Recent interest in variability of cost for medical procedures is justified and long overdue. In an article in the New York Times on June 2, 2013, “The $2.7 Trillion Medical Bill,” Elizabeth Rosenthal writes from the point of view of a patient who has received a bill for colonoscopy. She then researches costs of the procedure in a number of markets in the U.S., finding a range of pricing from an average of $1,185 to a high of $8,577. There is an implication within this article that “doctors” are charging these prices. The truth is that physicians are often pawns in much larger negotiations among other entities.
While charges for procedures performed in an office setting or practice-owned ambulatory surgical center (ASC) are largely under the control of physicians, many of the highest prices come from hospital owned facilities — an area that is not at all controlled by physicians.
I called the lead negotiator for payor contracts at my institution and asked him about price variability for colonoscopy. It was clear from my conversation that the current arguments about colonoscopy price variation miss some key components. We need to better explore the true drivers of price variation.Professional fees paid to physicians for Medicare services are set by the Centers for Medicare and Medicaid Services (CMS) or commercial payers and prices in dollars are multiples of the Resource Based Relative Value Units (RVU’s) defined by the AMA-sponsored Relative Value Update Committee (RUC). After all is said and done, professional fees for a specific procedure fall within a fairly narrow range — in the case of colonoscopy, about $220.
The larger range of technical fee payments for procedures actually drive most cost variation in addition to other factors, such as use of an anesthesia professional during colonoscopy or the number of biopsy specimens sent for diagnosis.
Within any large health-care system that contracts as a unit there might be a three- fold difference in technical (facility) fees even at the same location of colonoscopy, dependent on specific payor contracts. The reason is as follows:
- One payor might negotiate a single standard rate for all ambulatory surgical procedures from colonoscopy to complex outpatient spine surgery. So relatively simple procedures (colonoscopy) become expensive because this is a blended rate that has to account for an enormous range of complexity. Payors sometimes do not have the ability to do line-item negotiations.
- Other payors still pay on % of charge since they have not changed their software in decades. Since all providers and health systems have to inflate their master charge sheet (so that brokers can negotiate a discount), a procedure like the colonoscopy has price inflation.
- Other payors negotiate a hospital rate based on ASC rates (with increase for hospital outpatient department, HOPD). But if ASC rates are high in the region, then HOPD rates also will be high.
- Finally, professional fees (my fees) are negotiated by hospital systems that employ specialists and, in many situations health systems that are “must haves” negotiate professional fees that are especially high.
My point is, it’s wrong to assume the high prices are entirely due to physicians.
When physicians control costs and charges, we tend to compete on price and develop more of a free-market competition, compared to areas where hospitals and health systems dominate and there are few office or ASC choices.
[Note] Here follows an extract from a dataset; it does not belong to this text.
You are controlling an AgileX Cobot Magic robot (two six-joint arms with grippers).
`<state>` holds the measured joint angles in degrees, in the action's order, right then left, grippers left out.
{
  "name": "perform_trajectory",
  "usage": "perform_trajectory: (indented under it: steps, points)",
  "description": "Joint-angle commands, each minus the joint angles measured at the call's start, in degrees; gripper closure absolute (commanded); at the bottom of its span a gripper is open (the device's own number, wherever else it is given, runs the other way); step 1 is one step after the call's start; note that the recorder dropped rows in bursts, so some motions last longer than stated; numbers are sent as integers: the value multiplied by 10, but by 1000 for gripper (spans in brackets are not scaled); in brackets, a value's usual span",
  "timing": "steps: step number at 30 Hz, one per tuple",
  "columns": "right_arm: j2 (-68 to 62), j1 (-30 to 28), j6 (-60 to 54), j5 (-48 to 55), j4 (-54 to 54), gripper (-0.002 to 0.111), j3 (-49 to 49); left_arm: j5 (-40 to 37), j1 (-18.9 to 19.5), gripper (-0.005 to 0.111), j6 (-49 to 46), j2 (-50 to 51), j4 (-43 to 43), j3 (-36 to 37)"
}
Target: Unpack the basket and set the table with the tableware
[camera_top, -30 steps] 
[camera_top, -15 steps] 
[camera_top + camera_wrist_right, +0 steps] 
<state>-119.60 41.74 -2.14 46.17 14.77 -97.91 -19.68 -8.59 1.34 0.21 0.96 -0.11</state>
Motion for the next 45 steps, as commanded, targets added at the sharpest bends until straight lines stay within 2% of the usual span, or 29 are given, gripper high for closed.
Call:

The price compression in Minnesota is an interesting case study. In the early 2000’s Minnesota health benefit companies began to publish prices for various procedures. Concurrently, there were public education campaigns to alert people to price variation. Public pressure, as a result of price transparency, forced high-cost facilities to reduce their prices in order to maintain market share. There was significant pressure on several of the large health systems to reduce their hospital-based charges for outpatient procedures (like colonoscopy) so they could remain competitive with low ASC rates. It was enough of an incentive (especially with the consolidated purchaser and payor market in Minnesota) to force the colonoscopy technical fees to be separated from the large (30,000 different types of service) contracts that payors negotiated with health systems.
Price transparency and a market that might enhance competition based on cost and quality — as opposed to negotiating power — would go a long way to solve the financial crisis we are in. This would not solve all problems but it would recognize one aspect of medical bills that physicians have been trying to emphasize for some time.
John I. Allen, MD, MBA, AGAF, Clinical Chief of Digestive Diseases, Yale University, and President elect, American Gastroenterological Association (AGA) Institute.